ESSAY

2016-02-23

ノーステージ。

なんでもかんでも盲目的に「次のステージがある」とは、思わないほうがいいです。それはつまり、世間一般の価値観ではよしとされているもの、「成長」や「拡大」が必ずしも、あなたにとって大事なことであるとは限らないということでもあります。

周囲の声というのは、ときとして判断を大きくにぶらせます。こんなにうまくいったんだから、もう次のステージだね。これからは次のステージに向けてこうしていかないといけないね。

彼らに悪気はありません。じぶんがたどった道なものですから、もしくはそういうものだと信じているものですから、ついつい当然のこととしていっているだけです。けれどあなたには本当は「次のステージなんてない」かもしれません。まったくどこにも「ない」というのではなくて、その方向には「ない」んじゃないのと。

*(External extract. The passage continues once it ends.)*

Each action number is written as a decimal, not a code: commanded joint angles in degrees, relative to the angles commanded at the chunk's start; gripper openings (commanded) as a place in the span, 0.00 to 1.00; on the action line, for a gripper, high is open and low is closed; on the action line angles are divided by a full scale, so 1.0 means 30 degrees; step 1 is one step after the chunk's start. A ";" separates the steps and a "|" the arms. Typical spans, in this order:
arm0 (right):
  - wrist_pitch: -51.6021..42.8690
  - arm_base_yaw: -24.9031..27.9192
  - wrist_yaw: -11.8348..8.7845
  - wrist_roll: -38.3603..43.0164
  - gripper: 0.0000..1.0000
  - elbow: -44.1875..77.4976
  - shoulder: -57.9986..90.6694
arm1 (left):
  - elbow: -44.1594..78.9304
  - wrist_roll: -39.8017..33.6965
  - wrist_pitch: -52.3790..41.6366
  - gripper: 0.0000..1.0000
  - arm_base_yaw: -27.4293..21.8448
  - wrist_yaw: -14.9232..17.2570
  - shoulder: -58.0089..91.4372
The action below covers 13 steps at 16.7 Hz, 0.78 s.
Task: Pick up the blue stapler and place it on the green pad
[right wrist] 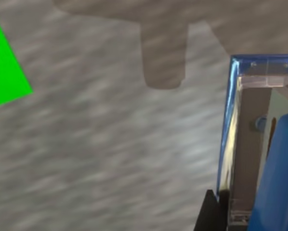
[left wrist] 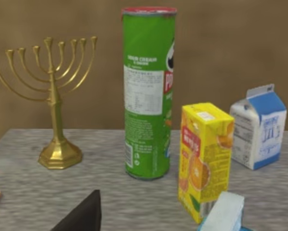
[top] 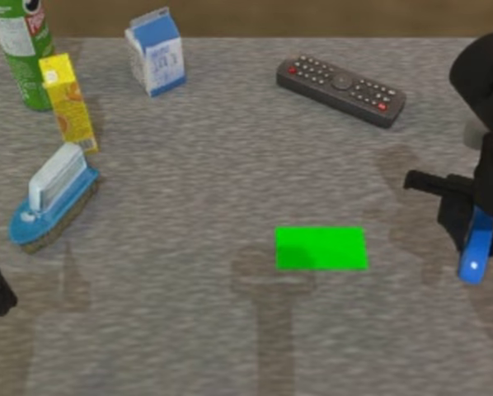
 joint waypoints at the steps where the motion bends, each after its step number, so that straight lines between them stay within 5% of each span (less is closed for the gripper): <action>1: -0.0010 0.0008 0.0000 0.0027 0.00 0.0022 0.0017 | 0.0000 0.0000 0.0000 1.00 0.0000 0.0000 0.0000; 7: -0.1316 0.0966 -0.0018 0.4362 0.00 0.3054 0.2203 | 0.0000 0.0000 0.0000 1.00 0.0000 0.0000 0.0000; 13: -0.3657 0.2674 -0.0094 1.5186 0.00 0.8404 0.6031 | 0.0000 0.0000 0.0000 1.00 0.0000 0.0000 0.0000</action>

たとえばお菓子作りの好きな人がいたとします。その人はじぶんの作ったお菓子を食べて、うれしそうな顔をしているのを見るのが一番の幸せだったとします。それで一所懸命お菓子作りの腕を磨いて、誰もが認める賞で一位にまでなったとします。すると誰かがいいだします。次のステージはじぶんのお店を出すことですね。

お店を出して繁盛すると、また声が聞こえます。次のステージは店舗の拡大ですね。あるいは、商品販売ですね、出版ですね。そうして経営者になって、他店舗展開の会社のオーナーになって、有名人になって、はてさて、なにがしたかったのかしらん。

たしかに「次のステージ」らしきものは、なにをしていても見えてきます。けれどそのすべてが「いいもの」とは限りません。ずっと雇われのままでも、お菓子のことだけ考えて、もっとよろこんでもらえる、もっと健康で、もっとおいしいお菓子を作ることだけが「次のステージ」であって、拡大やその他の成長は、人生の本質ではないかもしれません。

「次のステージ」なんて、ほんとにあるのか? 疑ってみるのも大事だったりしますぜ。

飾りに惑わされるのが人間ですが、飾りは飾り。